The India Connection to Britain's Booker
Three Indians have bagged the Man Booker Prize (formerly the Booker) in the last decade. Not bad at all, considering that only one India-born author—Salman Rushdie—won this literary award, perhaps the most important in the English-speaking world, in the previous three decades. Rushdie received it for Midnight’s Children in 1981, and in 1993, he won the Booker of Bookers for the same novel on the prize’s 25th anniversary. This year, on the 40th anniversary, he took home the Best of the Booker (the voting was open to the public). Again, it was for Midnight’s Children.

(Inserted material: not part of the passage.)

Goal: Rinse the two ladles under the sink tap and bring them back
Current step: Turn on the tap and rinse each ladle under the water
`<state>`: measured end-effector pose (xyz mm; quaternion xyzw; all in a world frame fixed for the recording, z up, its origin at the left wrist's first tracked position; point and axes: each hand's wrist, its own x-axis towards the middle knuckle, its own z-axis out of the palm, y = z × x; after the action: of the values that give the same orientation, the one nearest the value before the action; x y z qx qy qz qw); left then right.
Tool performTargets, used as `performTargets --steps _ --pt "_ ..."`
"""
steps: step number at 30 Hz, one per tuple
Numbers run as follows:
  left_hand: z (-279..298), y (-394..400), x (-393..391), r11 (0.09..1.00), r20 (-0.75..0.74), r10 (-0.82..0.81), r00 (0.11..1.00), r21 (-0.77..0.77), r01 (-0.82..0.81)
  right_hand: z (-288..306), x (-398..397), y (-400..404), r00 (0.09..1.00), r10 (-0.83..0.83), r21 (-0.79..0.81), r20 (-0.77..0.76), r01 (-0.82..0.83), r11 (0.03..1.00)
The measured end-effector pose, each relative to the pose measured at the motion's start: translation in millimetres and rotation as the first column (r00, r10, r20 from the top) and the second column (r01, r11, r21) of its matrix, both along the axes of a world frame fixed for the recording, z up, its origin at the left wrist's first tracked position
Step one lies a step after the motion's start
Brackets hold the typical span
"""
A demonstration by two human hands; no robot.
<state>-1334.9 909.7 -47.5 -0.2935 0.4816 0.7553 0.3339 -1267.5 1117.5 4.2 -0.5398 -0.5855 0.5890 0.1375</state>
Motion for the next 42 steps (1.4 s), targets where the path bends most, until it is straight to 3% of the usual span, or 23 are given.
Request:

Aravind Adiga won this year’s $87,000 Man Booker Prize for The White Tiger, his debut novel (a review appears in this issue). The God of Small Things, for which Arundhati Roy got the prize in 1997, was also a first novel. Kiran Desai became a recipient of the Man Booker in 2006 for The Inheritance of Loss, her second novel. The White Tiger, according to the judging panel, “undertakes the extraordinarily difficult task of gaining and holding the reader’s sympathy for a thoroughgoing villain. The book gains from dealing with pressing social issues and significant global developments with astonishing humor.”
The Booker has a deeper connection to India and Indian themes through the prizewinning novels of J.G. Farrell (The Siege of Krishnapur, 1973); Ruth Prawer Jhabvala (Heat and Dust, 1975); Paul Scott (Staying On, 1977); and Yann Martel (Life of Pi, 2002). And V.S. Naipaul, who is of Indian origin, received the Booker for In a Free State in 1971.